Мандельштам — пример доблестного овладения материалом жизни. В самых горьких стихах у него не ослабевает восхищение жизнью, в самых трагических, таких, как «Сохрани мою речь навсегда за привкус несчастья и дыма…», звучит этот восторг, воплощенный в поразительных по новизне и силе словосочетаниях: «Лишь бы только любили меня эти мерзкие плахи, Как нацелясь на смерть городки зашибают в саду…» И чем труднее обстоятельства, тем ощутимей языковая крепость, тем пронзительней и удивительней подробности. Тогда-то и появились такие дивные детали, как «океанических нитка жемчугов и таитянок кроткие корзины». Кажется, за стихами Мандельштама просвечивает то Моне, то Гоген, то Сарьян…
Не ограничена еще моя пора
И я сопровождал восторг вселенский,
Как вполголосая органная игра
Сопровождает голос женский…
Это сказано 12 февраля 1937 года. Счастье возникало в момент создания стихотворения, может быть, в самой тяжелой ситуации, и чудо его возникновения поражает больше всего.
Не разнять меня с жизнью —
Ей снится
Убивать и сейчас же ласкать…
Кажется, человек, идущий по воде, внушил бы нам меньший трепет. Непонятно, каких чудес нам еще нужно, если ежегодно в мае на пустыре зацветает сирень, если на почве бедности, неизвестности или прирожденного забвения, войн и эпидемий написана музыка Баха и Моцарта, если из «каторжной норы» до нас дошли слова декабриста Лунина о том, что в этом мире несчастны только глупцы и животные, если у нас под рукой лежат воронежские стихи. Переживание стихов как счастья — это и есть счастье. Еще нелепей жалобы на то, что его нет в жизни, что оно возможно лишь в поэзии. «Нет счастья в жизни» — это вообще не человеческая, а уголовная формулировка. На противоборстве счастья и беды, любви к жизни и страха перед ней держится вся поэзия и, в особенности, — Мандельштама, выдержав самое тяжелое испытание в истории русской поэзии.

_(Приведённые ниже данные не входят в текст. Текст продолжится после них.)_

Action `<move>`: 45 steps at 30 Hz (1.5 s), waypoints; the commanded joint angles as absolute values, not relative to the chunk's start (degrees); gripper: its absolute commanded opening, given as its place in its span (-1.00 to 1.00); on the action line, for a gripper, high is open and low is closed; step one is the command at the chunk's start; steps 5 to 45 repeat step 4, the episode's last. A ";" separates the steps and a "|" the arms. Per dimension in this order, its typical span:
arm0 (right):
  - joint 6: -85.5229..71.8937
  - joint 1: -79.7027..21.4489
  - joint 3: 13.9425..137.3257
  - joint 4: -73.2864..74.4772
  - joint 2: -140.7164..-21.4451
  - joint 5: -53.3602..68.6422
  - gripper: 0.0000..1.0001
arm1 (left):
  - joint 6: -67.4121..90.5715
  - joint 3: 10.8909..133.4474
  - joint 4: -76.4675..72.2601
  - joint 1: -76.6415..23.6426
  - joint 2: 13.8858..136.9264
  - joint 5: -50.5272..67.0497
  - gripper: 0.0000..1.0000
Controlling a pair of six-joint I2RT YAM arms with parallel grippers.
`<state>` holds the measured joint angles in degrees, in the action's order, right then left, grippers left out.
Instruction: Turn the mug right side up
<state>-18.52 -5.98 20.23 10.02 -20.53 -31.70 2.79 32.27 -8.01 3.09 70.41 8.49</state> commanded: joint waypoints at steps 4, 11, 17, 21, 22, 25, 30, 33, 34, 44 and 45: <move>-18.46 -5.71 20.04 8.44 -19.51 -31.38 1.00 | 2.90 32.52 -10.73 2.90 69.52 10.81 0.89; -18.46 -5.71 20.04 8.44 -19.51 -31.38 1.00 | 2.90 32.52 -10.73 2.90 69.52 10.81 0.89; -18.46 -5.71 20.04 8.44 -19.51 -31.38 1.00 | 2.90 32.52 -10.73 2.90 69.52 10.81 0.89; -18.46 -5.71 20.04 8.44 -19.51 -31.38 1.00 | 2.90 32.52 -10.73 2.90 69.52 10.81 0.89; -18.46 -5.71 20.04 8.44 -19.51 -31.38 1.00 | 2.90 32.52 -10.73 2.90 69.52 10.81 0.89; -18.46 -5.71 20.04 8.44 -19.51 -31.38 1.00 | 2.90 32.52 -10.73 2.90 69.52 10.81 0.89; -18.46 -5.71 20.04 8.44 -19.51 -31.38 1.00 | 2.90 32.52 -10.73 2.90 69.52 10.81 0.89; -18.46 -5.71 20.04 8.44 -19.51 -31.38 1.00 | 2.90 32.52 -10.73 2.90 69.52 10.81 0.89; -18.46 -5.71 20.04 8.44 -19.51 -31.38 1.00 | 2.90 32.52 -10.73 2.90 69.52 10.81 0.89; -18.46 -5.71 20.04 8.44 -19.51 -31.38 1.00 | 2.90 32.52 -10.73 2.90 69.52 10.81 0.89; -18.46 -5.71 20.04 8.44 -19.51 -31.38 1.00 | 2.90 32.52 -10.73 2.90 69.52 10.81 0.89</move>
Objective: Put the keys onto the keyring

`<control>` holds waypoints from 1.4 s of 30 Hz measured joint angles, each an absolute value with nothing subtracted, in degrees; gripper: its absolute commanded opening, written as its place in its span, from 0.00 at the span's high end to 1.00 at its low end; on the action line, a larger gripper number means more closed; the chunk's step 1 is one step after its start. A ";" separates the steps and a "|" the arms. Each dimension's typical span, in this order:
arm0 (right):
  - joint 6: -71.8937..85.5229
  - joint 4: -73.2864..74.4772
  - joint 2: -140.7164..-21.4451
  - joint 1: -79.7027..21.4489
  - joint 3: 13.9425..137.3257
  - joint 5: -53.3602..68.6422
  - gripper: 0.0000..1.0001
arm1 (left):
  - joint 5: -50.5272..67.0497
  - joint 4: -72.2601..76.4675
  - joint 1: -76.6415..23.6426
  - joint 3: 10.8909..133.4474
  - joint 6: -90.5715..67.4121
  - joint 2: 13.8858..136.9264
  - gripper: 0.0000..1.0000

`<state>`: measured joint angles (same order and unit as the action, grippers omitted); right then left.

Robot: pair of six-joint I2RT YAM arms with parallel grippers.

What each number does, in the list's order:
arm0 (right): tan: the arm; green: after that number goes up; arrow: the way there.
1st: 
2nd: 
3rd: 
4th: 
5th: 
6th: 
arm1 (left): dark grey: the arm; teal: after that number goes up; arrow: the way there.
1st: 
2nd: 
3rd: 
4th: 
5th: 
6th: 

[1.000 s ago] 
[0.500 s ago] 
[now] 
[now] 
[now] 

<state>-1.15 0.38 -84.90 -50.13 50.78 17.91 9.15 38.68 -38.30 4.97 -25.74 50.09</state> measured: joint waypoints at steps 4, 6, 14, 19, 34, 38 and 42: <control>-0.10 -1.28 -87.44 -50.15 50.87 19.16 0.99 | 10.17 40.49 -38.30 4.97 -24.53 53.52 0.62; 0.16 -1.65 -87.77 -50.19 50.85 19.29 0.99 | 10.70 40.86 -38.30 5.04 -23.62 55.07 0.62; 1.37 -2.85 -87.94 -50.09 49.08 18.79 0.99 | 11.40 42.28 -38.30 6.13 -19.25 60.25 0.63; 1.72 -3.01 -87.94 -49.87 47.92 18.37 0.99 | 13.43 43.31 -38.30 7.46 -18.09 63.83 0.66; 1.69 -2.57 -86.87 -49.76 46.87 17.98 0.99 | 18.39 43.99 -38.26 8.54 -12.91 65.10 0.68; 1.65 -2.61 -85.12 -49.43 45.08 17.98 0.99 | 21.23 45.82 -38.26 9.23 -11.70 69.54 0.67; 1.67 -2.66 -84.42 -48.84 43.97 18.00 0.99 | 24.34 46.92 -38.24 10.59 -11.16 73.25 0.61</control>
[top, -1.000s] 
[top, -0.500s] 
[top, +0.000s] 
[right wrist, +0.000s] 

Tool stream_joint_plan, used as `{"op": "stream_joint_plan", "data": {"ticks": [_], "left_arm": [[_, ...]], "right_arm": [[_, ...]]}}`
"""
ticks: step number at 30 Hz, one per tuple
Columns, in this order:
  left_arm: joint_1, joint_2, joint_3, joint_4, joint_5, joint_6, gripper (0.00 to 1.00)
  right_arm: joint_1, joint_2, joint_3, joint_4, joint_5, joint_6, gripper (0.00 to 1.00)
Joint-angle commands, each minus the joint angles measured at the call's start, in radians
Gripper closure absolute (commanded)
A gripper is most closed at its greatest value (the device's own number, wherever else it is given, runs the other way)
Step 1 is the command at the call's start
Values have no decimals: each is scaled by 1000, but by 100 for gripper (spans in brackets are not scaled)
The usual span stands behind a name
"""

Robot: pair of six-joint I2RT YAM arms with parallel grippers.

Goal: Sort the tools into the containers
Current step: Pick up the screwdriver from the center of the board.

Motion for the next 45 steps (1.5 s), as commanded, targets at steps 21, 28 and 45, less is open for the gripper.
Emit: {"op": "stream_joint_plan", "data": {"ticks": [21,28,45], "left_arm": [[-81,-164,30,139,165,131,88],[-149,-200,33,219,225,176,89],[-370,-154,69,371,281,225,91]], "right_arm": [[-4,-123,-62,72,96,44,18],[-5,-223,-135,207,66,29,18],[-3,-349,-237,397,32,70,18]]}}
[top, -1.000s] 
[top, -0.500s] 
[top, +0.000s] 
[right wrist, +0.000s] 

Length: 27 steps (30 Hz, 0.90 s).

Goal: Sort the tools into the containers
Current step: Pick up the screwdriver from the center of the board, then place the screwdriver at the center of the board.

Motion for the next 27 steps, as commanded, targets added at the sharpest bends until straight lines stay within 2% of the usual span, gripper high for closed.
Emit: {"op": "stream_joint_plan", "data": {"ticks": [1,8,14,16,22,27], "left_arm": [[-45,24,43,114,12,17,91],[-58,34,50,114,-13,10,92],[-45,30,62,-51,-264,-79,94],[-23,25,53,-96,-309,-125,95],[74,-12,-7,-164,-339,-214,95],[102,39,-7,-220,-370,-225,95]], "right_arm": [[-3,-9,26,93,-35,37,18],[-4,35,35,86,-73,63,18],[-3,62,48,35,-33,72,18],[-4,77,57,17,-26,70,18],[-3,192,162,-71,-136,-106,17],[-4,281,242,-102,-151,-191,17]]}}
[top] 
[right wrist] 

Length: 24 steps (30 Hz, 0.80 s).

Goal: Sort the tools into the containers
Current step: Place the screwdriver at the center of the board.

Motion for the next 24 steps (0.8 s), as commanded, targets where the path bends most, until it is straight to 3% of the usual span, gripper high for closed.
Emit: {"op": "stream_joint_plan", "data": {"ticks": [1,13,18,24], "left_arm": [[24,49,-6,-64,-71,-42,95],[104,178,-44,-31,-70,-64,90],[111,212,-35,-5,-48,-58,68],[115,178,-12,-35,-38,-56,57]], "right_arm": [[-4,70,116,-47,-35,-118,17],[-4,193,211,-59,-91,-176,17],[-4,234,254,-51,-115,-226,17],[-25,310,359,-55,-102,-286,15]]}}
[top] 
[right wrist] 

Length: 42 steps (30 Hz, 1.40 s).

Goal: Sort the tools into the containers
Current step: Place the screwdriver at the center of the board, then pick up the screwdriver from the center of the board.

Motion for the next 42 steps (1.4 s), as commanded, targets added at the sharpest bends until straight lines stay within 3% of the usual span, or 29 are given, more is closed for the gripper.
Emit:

«Жизнямочкой и умиранкой» назвал он бабочку. Так же он мог сказать и о своей душе. «Зрячих пальцев стыд и выпуклая радостность узнавания» водили его пером. Даже для изображения смерти Мандельштам привлекает самые живые и ощутимые подробности:
Лиясь для ласковой, только что снятой, маски,
Для пальцев гипсовых, не держащих пера,
Для укрупненных губ, для укрепленной ласки
Крупнозернистого покоя и добра…
В чем выражается любовь к изображаемому предмету? В ласковом, самозабвенном внимании к нему. «Вода на булавках и воздух нежнее лягушиной кожи воздушных шаров». Такое пристальное внимание, готовое поменяться местом с изображаемой вещью, влезть в ее «шкуру», почувствовать за нее и ведет, и согревает эту поэзию, дает возможность ощутить подноготную мира и нашего сознания.
«Мы стоя спим в густой ночи под теплой шапкою овечьей», «Тихонько гладить шерсть и ворошить солому, как яблоня зимой, в рогоже голодать», «Кларнетом утренним зазябливает ухо», «Как будто я провис на собственных ресницах»…
Разумеется, эта способность «впиваться в жизнь» замечательно сочетается у Мандельштама с высоким интеллектуализмом, но он не имеет ничего общего с абстракциями, рассудочностью, погружен в жизнь, природу, историю, культуру, сцеплен с миром и мгновенно откликается на его зов. Здесь я обрываю себя, чтобы не уйти в сторону, к тому, о чем много и полно сказано в литературе о Мандельштаме.
Поэзия внушает счастье и мужество, она — наш союзник в борьбе с «духом уныния».
Народу нужен стих таинственно родной,
Чтоб от него он вечно просыпался.
И лънянокурою каштановой волной —
Его звучаньем умывался.
В своей провидческой пушкинской речи Блок говорит о тех, кто собирается «направлять поэзию по каким-то собственным руслам, посягая на ее тайную свободу и препятствуя ей выполнять ее таинственное назначение».
Оглядываясь назад, на XX век, хочется сказать, что в России он прошел не только «под знаком приобретений», но и «под знаком понесенных утрат». Не материальные ценности накопили мы, не благополучие, не уверенность в себе — мы накопили опыт. Исторический, человеческий. Не будем унывать. Ведь даже последние два десятилетия, «годы застоя», как принято их сейчас называть, не прошли впустую для тех, кто «мыслил и страдал», не изменил себе, кто, не дожидаясь общественных перемен, задолго до них сумел стать свободным человеком.
Думать иначе — значит предать наших друзей, ушедших из жизни в эту эпоху, помогавших нам справиться с ней.